Terms and Conditions
Made by the Forge Ltd (hereinafter called the Seller only accepts orders for and only sells its goods upon and subject to the following conditions. These Terms & Conditions will always prevail in the event of a dispute.
The Buyer’s attention is particularly drawn to Clause 11.
1. Definitions
The Seller means Made by the Forge Ltd of Fidgeons Farm, Bramford, IP8 4JJ.
The Buyer the person who buys or agrees to buy the goods from the Seller.
Conditions the terms and conditions of sale as set out in this document and any special terms and conditions agreed in writing by the Seller.
Goods the items which the Buyer agrees to buy from the Seller as set out in the Schedule.
Price the price for the Goods, excluding VAT and any carriage, packaging and insurance costs.
2. Conditions
2.1 These Conditions shall form the basis of the contract between the Seller and the Buyer in relation to the sale of Goods, to the exclusion of all other terms and conditions including the Buyer’s standard conditions of purchase or any other conditions which the Buyer may purport to apply under any purchase order or confirmation of order or any other document.
2.2 All orders for Goods shall be deemed to be an offer by the Buyer to purchase Goods from the Seller pursuant to these Conditions.

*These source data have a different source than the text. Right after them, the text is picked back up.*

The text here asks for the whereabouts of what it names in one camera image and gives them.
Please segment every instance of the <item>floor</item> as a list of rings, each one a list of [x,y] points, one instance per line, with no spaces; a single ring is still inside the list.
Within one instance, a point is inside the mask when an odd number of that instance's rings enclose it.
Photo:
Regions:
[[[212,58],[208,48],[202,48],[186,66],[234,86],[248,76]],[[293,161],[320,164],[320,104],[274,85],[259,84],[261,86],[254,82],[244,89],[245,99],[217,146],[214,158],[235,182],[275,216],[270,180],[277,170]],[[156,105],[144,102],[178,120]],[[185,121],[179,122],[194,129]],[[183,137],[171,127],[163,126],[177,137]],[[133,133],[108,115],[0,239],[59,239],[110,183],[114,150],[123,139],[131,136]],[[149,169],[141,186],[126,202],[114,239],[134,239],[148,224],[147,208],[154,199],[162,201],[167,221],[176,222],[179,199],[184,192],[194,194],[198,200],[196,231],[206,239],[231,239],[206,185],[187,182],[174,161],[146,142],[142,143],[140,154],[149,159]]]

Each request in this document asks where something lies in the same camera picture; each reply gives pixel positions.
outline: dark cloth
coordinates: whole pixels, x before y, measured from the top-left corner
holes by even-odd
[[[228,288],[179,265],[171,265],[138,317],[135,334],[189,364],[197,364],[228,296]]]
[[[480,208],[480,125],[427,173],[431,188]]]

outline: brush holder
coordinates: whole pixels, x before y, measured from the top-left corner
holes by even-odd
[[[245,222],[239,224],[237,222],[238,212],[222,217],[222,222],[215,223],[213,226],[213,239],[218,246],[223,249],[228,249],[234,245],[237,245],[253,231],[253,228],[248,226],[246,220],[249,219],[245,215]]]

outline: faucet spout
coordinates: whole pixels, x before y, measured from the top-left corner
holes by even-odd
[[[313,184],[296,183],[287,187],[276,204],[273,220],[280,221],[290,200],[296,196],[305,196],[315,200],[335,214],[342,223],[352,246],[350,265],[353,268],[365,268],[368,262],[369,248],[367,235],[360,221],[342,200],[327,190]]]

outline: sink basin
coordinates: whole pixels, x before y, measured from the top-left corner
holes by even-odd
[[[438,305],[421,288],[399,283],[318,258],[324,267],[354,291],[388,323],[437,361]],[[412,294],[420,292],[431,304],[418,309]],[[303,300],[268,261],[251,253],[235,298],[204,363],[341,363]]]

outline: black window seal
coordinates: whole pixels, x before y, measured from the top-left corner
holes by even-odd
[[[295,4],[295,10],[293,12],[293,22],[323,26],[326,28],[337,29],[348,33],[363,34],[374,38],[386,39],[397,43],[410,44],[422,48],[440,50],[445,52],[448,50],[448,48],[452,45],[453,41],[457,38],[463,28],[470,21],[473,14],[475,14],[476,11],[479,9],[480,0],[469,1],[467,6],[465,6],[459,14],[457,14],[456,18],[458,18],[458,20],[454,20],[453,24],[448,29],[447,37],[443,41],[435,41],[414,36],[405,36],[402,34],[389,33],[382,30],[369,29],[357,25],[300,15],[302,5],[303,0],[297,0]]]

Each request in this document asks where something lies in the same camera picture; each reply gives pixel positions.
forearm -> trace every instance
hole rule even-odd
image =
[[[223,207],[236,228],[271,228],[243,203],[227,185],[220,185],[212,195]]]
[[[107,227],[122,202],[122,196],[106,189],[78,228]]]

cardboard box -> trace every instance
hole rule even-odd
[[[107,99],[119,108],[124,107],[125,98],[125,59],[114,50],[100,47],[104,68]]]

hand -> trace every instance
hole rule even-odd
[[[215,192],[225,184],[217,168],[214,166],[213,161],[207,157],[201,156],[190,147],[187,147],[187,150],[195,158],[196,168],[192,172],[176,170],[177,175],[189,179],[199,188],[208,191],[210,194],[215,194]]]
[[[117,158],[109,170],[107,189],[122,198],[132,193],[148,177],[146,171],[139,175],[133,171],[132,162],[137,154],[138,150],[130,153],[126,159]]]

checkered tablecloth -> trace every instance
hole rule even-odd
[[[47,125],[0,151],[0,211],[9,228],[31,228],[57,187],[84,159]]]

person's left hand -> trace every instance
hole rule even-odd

2.3 Acceptance of delivery of the Goods shall be deemed to be conclusive evidence of the Buyer’s acceptance of these Conditions.
2.4 Trading address: The location of the Buyers’ business at the time of setting up an account is the only address to be used to trade from. Any further business premises must be authorised by the sales representative for the specific location before the Sellers’ and associated brand products are sold from and/or displayed at the premises.
3. Price and Ordering
3.1 UK suggested retail prices include VAT at 20.00% which would be adjusted immediately should there be a change in the rate. VAT is not charged on goods shipped outside the UK, including the EU, where customers have provided the company with their VAT number, the Channel Islands or the Isle of Man.
3.2 The Seller reserves the right to increase prices of any product at any time without notice. This includes but is not limited to where, through circumstances beyond the Seller’s control, the seller’s costs of manufacture increase, or the seller would otherwise suffer loss through currency fluctuations. The Seller reserves the right to vary the price of goods at any time upon reasonable notice to the Buyer.
3.3 The Seller is pleased to accept orders by email. The Seller will endeavour to meet delivery date requests however the Seller shall not be liable for the consequences of any delay however caused.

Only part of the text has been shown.